§ Directions
The full listing is to be transcribed exactly, with each picture left out.

§ Data extract
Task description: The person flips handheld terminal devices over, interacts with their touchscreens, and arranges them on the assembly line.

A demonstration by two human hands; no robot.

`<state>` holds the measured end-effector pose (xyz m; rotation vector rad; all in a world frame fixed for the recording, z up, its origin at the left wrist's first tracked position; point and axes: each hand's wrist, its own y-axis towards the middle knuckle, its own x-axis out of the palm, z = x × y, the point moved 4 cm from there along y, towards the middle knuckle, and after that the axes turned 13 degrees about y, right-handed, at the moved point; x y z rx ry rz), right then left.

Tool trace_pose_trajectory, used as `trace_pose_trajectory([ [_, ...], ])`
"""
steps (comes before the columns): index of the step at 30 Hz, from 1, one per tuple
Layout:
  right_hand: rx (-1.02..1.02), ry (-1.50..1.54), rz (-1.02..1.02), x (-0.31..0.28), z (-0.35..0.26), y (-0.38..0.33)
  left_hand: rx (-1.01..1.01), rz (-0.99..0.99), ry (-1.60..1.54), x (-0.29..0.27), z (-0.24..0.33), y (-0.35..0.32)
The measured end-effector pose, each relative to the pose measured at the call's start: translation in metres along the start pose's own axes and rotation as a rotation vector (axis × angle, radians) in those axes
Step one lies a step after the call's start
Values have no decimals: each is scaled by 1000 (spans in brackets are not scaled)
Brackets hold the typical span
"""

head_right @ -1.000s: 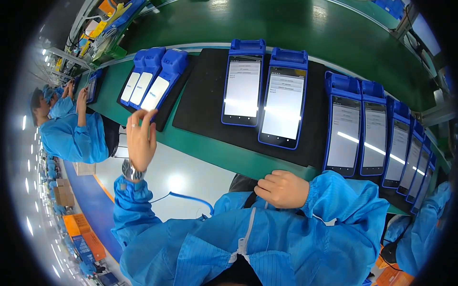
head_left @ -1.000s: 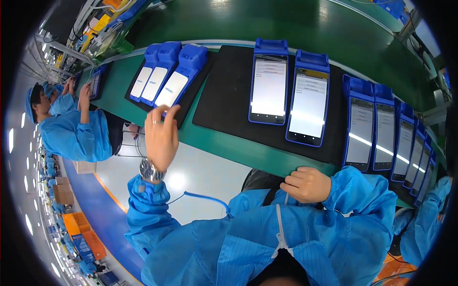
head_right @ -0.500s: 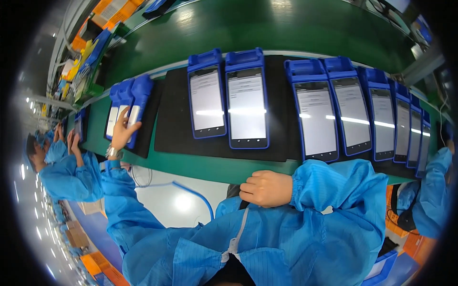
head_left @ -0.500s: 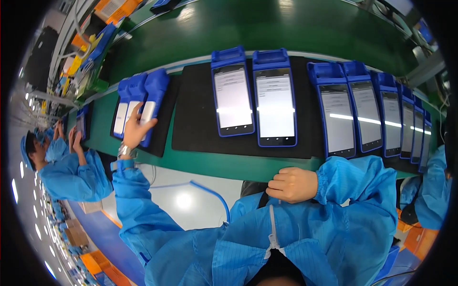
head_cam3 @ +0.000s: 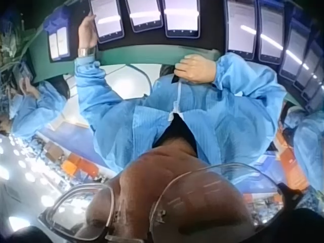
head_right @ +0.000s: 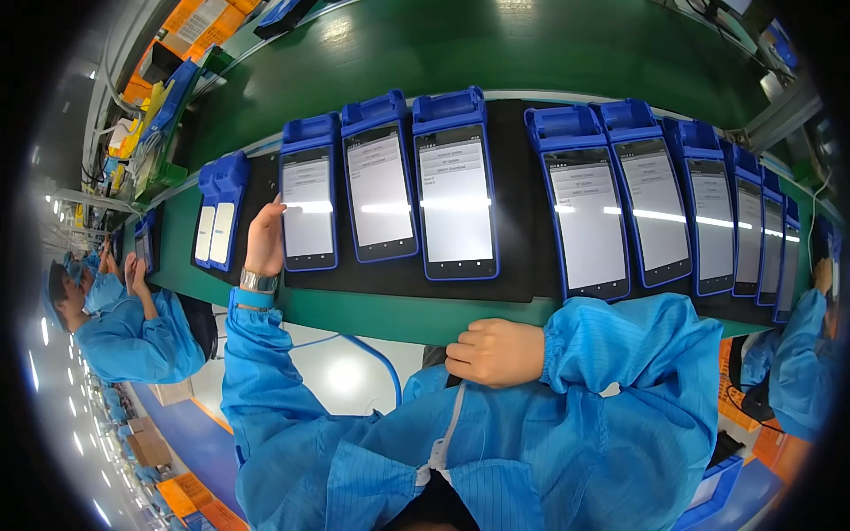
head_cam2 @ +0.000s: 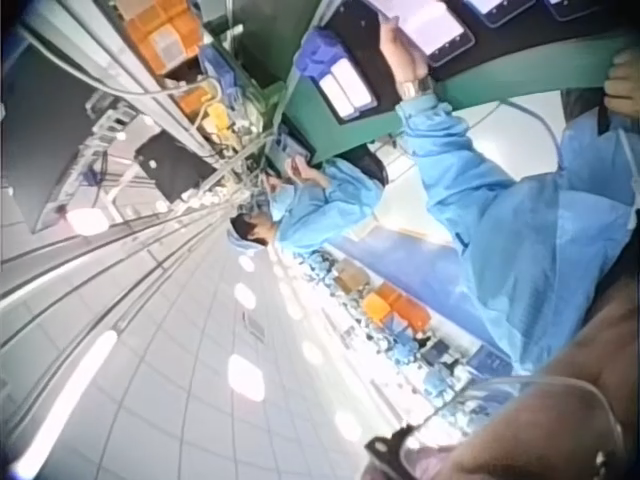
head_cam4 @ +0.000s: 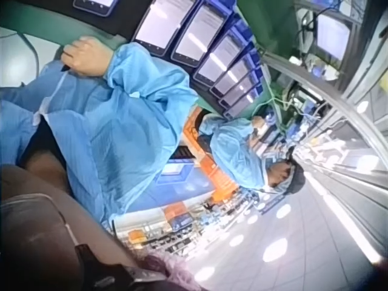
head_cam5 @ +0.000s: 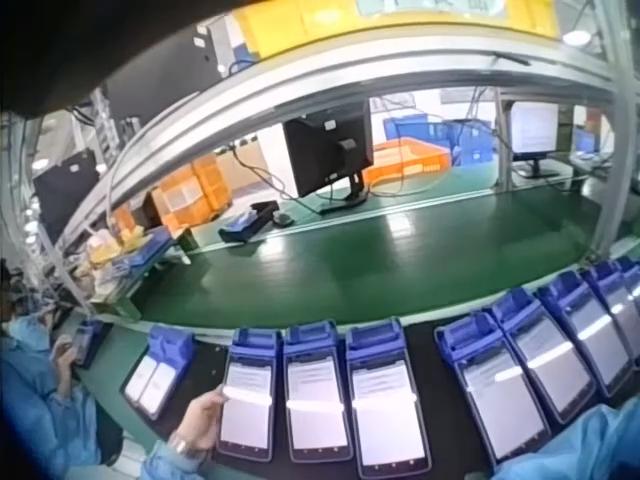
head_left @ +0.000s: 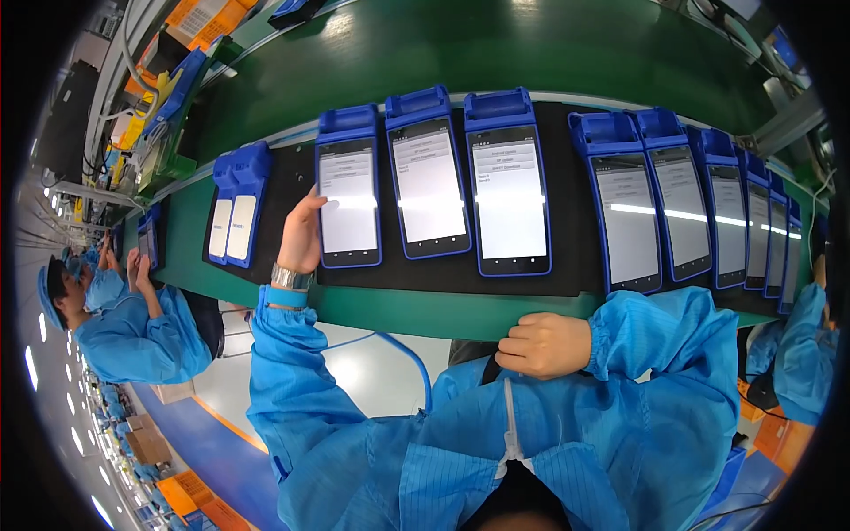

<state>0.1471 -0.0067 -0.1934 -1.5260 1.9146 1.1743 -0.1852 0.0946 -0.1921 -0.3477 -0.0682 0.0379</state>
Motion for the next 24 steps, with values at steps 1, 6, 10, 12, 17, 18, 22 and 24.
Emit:
trace_pose_trajectory([
  [1, -1, -4, 1, 0, 0, 0, 17, -20, 47, 7, 1, 1],
  [6, 8, 31, -4, 1, -1, 1, 45, 124, 105, 22, 1, 6],
  [10, -13, 36, 44, 3, 2, -1, 242, 175, 439, 13, 2, 5],
  [12, -62, -44, 80, 3, 1, -2, 178, 322, 873, -3, 3, -9],
  [17, -38, -31, 52, 5, 3, -3, 205, -15, 643, 1, -11, -31],
  [18, -56, -7, 28, 6, 3, -4, 250, -47, 640, 4, -13, -32],
  [22, -52, -56, 47, 6, 5, -1, 247, -42, 755, 4, -19, -37],
  [24, -16, 17, 22, 5, 6, 0, 298, -40, 836, 3, -18, -38],
])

§ Response area
Task description: The person flips handheld terminal devices over, interacts with their touchscreens, and arranges them on the assembly line.

A demonstration by two human hands; no robot.

`<state>` holds the measured end-effector pose (xyz m; rotation vector rad; all in a world frame fixed for the recording, z up, its origin at the left wrist's first tracked position; point and axes: each hand's wrist, its own y-axis towards the middle knuckle, its own x-axis out of the palm, z = x × y, the point moved 4 cm from there along y, towards the middle knuckle, and after that the axes turned 13 degrees about y, right-handed, at the moved point; x y z rx ry rz), right then left.

Tool trace_pose_trajectory, used as `trace_pose_trajectory([ [_, ...], ])`
"""
steps (comes before the columns): index of the step at 30 Hz, from 1, one per tuple
Layout:
  right_hand: rx (-1.02..1.02), ry (-1.50..1.54), rz (-1.02..1.02), x (-0.31..0.28), z (-0.35..0.26), y (-0.38..0.33)
  left_hand: rx (-1.01..1.01), rz (-0.99..0.99), ry (-1.60..1.54), x (-0.29..0.27), z (-0.24..0.33), y (-0.35..0.32)
The measured end-effector pose, each relative to the pose measured at the call's start: translation in metres along the start pose's own axes and rotation as a rotation vector (axis × angle, radians) in those axes
Step one lies a step after the call's start
Values have no decimals: each is scaled by 1000 (spans in brackets are not scaled)
Brackets hold the typical span
"""

head_right @ -1.000s: 
head_left @ -1.000s: 
head_right @ -0.500s: 
head_left @ -0.500s: 
head_cam3 @ +0.000s: 
head_right @ +0.000s: 
head_cam2 @ +0.000s: 
head_cam4 @ +0.000s: 
head_cam5 @ +0.000s: 
head_left @ +0.000s: 

<state>0.1471 -0.0067 -0.1934 -1.5260 1.9146 1.1743 -0.1852 0.0946 -0.1921 -0.3477 -0.0682 0.0379</state>
Motion for the next 24 steps, with values at steps 1, 6, 10, 12, 17, 18, 22 and 24.
Emit:
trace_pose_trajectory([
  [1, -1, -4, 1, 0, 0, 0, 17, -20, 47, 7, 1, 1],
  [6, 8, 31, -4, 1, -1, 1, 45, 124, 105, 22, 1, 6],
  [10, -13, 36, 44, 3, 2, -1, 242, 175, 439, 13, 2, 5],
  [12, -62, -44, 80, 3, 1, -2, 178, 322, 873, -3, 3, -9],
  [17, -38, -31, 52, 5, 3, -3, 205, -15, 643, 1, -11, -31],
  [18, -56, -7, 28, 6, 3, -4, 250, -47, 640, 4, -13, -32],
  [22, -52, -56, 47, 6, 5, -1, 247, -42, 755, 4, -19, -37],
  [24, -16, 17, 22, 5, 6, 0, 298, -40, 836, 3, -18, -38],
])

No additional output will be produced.